Every word of the data below has to be copied faithfully.

Segment Start: Material provided

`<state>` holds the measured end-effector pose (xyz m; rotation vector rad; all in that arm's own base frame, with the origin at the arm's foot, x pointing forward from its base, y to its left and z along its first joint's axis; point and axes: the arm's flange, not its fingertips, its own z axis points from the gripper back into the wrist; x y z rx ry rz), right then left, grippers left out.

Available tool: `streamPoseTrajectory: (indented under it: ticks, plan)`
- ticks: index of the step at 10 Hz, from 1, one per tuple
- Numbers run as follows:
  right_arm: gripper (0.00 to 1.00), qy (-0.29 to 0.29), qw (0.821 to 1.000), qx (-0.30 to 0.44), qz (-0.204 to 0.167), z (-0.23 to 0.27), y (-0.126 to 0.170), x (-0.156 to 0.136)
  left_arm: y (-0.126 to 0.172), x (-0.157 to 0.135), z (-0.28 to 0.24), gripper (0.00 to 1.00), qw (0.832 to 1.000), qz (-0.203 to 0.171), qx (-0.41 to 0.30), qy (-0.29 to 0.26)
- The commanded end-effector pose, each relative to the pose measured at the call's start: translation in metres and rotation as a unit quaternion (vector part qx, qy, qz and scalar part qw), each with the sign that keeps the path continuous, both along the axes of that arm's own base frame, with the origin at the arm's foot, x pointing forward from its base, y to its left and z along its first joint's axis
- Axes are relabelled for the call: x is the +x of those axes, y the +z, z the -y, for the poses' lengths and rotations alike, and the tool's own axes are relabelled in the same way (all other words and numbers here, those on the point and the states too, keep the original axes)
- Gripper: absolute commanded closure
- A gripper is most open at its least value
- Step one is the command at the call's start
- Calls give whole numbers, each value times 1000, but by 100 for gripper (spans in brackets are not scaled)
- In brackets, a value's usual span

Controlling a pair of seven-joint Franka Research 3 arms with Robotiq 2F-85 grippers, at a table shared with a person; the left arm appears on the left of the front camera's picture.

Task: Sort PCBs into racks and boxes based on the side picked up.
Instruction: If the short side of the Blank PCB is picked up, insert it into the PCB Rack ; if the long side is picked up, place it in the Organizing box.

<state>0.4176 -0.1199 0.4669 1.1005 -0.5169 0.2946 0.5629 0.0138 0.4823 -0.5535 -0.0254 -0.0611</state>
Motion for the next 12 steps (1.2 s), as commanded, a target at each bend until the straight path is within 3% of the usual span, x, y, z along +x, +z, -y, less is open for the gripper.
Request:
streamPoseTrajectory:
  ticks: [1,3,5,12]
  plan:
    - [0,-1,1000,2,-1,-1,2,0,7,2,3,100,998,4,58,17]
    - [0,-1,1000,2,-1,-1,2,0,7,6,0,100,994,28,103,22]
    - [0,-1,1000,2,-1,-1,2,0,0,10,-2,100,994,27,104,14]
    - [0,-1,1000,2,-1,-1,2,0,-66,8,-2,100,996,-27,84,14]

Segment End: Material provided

**Exercise solution:**
`<state>` holds the measured end-effector pose (xyz m; rotation vector rad; all in that arm's own base frame, with the origin at the arm's foot, x pointing forward from its base, y to its left and z along its first joint's axis; point and axes: the arm's flange, not its fingertips, its own z axis points from the gripper back into the wrist; x y z rx ry rz), right then left, grippers left out.

Available tool: `streamPoseTrajectory: (indented under it: ticks, plan)`
- ticks: index of the step at 10 Hz, from 1, one per tuple
- Numbers run as follows:
  right_arm: gripper (0.00 to 1.00), qy (-0.29 to 0.29), qw (0.821 to 1.000), qx (-0.30 to 0.44), qz (-0.204 to 0.167), z (-0.23 to 0.27), y (-0.126 to 0.170), x (-0.156 to 0.136)
  left_arm: y (-0.126 to 0.172), x (-0.157 to 0.135), z (-0.28 to 0.24), gripper (0.00 to 1.00), qw (0.832 to 1.000), qz (-0.203 to 0.171), qx (-0.41 to 0.30), qy (-0.29 to 0.26)
- The commanded end-effector pose, each relative to the pose measured at the call's start: translation in metres and rotation as a unit quaternion (vector part qx, qy, qz and scalar part qw), each with the sign that keeps the path continuous, both along the axes of that arm's own base frame, with the origin at the arm's foot, x pointing forward from its base, y to its left and z along its first joint's axis
- Axes are relabelled for the call: x is the +x of those axes, y the +z, z the -y, for the poses' lengths and rotations alike, and the tool's own axes are relabelled in the same way (all other words and numbers here, those on the point and the states too, keep the original axes)
- Gripper: absolute commanded closure
- A gripper is most open at its least value
- Step one is the command at the call's start
- Calls give whole numbers, each value times 1000, but by 100 for gripper (spans in brackets are not scaled)
- In brackets, a value's usual span

Controlling a pair of seven-joint Franka Research 3 arms with Robotiq 2F-85 grippers, at a table shared with a person; the left arm appears on the left of the front camera's picture.

Task: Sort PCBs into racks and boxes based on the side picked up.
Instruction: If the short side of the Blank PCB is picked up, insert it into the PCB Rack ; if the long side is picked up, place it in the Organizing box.

<state>0.4176 -0.1199 0.4669 1.1005 -0.5169 0.2946 0.5629 0.0138 0.4823 -0.5535 -0.0254 -0.0611</state>
Motion for the next 12 steps (1.2 s), as commanded, a target at each bend until the straight path is within 3% of the usual span, x, y, z along +x, +z, -y, less is open for the gripper.
Request:
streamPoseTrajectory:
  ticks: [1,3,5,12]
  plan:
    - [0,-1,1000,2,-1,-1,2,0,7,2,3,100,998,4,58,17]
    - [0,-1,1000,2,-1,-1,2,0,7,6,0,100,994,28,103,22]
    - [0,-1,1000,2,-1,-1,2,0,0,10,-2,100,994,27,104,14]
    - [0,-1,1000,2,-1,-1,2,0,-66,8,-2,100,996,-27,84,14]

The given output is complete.